╭─ MATERIAL SHOWN

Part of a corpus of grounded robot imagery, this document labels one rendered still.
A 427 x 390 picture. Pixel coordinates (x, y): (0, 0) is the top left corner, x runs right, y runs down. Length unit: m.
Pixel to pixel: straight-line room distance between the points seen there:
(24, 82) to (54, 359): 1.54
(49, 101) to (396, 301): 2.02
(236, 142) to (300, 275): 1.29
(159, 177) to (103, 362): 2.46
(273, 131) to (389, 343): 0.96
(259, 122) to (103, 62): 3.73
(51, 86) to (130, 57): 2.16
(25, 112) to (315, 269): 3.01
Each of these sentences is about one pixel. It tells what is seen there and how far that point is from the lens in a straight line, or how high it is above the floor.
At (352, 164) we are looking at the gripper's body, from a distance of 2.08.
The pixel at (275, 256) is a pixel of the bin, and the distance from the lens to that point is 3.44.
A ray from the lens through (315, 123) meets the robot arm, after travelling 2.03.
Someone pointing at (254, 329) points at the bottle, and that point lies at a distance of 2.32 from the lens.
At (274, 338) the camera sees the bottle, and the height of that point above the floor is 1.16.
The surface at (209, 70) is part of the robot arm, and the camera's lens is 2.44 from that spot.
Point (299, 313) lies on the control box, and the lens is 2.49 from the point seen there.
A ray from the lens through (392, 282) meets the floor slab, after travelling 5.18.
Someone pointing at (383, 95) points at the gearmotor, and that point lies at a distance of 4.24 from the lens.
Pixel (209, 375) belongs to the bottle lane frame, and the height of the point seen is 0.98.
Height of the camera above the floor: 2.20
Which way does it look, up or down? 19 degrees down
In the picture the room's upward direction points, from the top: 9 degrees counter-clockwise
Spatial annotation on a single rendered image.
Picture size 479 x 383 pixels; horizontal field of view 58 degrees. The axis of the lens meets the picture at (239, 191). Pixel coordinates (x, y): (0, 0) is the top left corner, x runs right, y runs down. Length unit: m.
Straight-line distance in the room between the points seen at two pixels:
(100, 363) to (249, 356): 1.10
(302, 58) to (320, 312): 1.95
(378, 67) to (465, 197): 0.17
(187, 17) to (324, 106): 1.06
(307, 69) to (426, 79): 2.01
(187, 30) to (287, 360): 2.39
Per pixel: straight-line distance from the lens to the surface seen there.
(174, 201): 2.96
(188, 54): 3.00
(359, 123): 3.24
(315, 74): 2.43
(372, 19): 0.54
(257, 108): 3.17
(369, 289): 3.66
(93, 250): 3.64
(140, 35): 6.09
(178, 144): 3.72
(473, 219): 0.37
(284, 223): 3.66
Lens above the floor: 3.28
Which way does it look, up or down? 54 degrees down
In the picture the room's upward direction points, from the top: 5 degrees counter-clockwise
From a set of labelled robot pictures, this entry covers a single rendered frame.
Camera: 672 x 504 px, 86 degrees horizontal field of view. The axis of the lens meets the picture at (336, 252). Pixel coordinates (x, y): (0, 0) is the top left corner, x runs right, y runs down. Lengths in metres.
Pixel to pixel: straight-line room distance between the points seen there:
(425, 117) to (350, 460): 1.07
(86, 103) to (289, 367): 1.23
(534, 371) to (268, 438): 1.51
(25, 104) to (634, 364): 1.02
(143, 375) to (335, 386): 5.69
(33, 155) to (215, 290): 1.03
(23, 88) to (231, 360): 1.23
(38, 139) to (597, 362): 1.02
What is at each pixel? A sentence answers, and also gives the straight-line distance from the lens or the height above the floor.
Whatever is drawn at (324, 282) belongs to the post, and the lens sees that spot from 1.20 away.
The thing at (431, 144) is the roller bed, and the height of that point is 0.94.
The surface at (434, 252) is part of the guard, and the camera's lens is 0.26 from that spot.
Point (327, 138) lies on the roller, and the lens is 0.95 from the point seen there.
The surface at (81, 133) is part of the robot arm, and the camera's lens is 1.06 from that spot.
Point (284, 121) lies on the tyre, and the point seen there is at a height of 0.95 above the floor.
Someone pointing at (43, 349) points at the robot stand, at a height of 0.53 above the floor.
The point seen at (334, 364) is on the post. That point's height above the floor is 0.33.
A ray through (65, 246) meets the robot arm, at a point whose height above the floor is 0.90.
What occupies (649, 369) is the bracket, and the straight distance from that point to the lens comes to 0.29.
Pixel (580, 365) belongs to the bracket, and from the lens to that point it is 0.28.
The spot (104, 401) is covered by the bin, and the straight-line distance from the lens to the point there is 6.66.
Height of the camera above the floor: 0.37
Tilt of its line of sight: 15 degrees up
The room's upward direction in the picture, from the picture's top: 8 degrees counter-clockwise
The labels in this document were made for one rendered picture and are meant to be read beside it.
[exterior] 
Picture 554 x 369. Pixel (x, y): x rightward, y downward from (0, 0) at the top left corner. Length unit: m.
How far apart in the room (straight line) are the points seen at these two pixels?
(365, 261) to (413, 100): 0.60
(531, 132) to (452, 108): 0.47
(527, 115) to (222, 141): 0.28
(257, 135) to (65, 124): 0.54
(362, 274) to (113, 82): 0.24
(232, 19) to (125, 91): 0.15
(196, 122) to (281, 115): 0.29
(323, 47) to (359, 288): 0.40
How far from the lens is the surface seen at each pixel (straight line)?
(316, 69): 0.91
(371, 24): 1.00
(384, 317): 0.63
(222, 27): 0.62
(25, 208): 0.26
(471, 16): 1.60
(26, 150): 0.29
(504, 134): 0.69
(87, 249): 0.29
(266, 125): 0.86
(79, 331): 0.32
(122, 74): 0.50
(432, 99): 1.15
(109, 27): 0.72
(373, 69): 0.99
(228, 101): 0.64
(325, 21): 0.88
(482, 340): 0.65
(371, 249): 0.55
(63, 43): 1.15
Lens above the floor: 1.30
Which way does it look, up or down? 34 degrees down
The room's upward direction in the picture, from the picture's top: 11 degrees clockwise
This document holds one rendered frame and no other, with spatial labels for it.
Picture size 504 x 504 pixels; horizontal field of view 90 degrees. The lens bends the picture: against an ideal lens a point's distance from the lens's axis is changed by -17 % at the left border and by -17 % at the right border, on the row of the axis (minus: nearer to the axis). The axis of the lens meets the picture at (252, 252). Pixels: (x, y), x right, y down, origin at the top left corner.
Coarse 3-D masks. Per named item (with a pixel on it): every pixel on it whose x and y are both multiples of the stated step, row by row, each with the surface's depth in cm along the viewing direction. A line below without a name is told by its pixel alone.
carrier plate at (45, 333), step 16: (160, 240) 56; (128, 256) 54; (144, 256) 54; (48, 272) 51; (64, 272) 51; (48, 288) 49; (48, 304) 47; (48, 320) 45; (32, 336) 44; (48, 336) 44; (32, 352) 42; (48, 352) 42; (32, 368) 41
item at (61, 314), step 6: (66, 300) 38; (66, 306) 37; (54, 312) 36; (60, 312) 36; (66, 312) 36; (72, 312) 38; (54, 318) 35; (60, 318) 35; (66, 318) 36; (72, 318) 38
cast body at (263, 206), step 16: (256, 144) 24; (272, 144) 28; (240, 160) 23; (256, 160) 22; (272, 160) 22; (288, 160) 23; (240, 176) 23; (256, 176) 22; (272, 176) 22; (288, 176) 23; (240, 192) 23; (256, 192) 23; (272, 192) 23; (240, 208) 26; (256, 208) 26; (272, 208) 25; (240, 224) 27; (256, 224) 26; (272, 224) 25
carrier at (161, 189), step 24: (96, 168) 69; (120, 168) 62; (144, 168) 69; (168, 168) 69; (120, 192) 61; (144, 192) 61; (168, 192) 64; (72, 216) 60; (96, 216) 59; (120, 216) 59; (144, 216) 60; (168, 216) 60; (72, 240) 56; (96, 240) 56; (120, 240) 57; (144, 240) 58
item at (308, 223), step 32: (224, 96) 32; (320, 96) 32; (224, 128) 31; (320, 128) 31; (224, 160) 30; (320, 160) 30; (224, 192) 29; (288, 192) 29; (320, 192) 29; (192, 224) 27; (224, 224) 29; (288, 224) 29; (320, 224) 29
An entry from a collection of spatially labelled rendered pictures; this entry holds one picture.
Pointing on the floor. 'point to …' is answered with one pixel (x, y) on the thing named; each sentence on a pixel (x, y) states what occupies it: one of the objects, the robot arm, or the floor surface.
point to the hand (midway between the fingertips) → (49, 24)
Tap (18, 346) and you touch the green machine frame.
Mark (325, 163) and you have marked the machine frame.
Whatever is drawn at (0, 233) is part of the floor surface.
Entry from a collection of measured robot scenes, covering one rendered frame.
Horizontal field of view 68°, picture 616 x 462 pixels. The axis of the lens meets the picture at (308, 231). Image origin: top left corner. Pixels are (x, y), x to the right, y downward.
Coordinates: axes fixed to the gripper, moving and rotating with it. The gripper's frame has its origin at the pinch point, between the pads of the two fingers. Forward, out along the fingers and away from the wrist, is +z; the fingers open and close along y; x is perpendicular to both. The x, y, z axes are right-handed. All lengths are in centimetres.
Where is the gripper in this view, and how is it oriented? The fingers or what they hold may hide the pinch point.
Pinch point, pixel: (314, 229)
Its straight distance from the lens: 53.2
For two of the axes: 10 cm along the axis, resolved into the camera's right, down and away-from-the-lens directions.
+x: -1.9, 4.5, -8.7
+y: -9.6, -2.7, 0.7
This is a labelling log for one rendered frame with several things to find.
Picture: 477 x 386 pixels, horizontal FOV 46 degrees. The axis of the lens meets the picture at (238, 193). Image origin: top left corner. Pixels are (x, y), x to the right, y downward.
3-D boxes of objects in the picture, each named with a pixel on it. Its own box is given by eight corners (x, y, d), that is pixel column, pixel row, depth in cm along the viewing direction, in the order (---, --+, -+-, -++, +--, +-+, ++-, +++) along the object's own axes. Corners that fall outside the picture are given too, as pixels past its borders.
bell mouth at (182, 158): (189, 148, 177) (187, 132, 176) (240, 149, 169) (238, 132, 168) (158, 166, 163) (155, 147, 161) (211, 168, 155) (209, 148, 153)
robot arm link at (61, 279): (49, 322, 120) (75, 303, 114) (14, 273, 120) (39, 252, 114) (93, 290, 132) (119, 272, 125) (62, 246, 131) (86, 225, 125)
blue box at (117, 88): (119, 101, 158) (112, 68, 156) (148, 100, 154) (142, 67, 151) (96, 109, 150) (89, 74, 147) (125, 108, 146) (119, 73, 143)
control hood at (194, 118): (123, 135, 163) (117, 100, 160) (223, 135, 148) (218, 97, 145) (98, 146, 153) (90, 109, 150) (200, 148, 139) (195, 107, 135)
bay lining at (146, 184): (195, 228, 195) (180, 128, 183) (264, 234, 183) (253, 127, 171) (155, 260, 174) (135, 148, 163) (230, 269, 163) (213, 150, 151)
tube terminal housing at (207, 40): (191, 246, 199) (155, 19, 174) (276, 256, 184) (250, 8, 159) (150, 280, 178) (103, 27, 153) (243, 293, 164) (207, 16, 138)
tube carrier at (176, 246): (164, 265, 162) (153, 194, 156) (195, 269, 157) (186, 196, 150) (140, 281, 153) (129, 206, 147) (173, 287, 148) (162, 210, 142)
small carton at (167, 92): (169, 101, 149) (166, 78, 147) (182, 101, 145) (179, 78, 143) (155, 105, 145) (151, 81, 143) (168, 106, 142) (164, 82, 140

╰─

TASK DETAILS
The required answer is the exact run of lines above starting at the line with "A ray from the lens through (315, 123)" and ending at the line with "Spatial annotation on", with both ends present.

SOLVED PROBLEM
A ray from the lens through (315, 123) meets the robot arm, after travelling 2.03.
Someone pointing at (254, 329) points at the bottle, and that point lies at a distance of 2.32 from the lens.
At (274, 338) the camera sees the bottle, and the height of that point above the floor is 1.16.
The surface at (209, 70) is part of the robot arm, and the camera's lens is 2.44 from that spot.
Point (299, 313) lies on the control box, and the lens is 2.49 from the point seen there.
A ray from the lens through (392, 282) meets the floor slab, after travelling 5.18.
Someone pointing at (383, 95) points at the gearmotor, and that point lies at a distance of 4.24 from the lens.
Pixel (209, 375) belongs to the bottle lane frame, and the height of the point seen is 0.98.
Height of the camera above the floor: 2.20
Which way does it look, up or down? 19 degrees down
In the picture the room's upward direction points, from the top: 9 degrees counter-clockwise
Spatial annotation on a single rendered image.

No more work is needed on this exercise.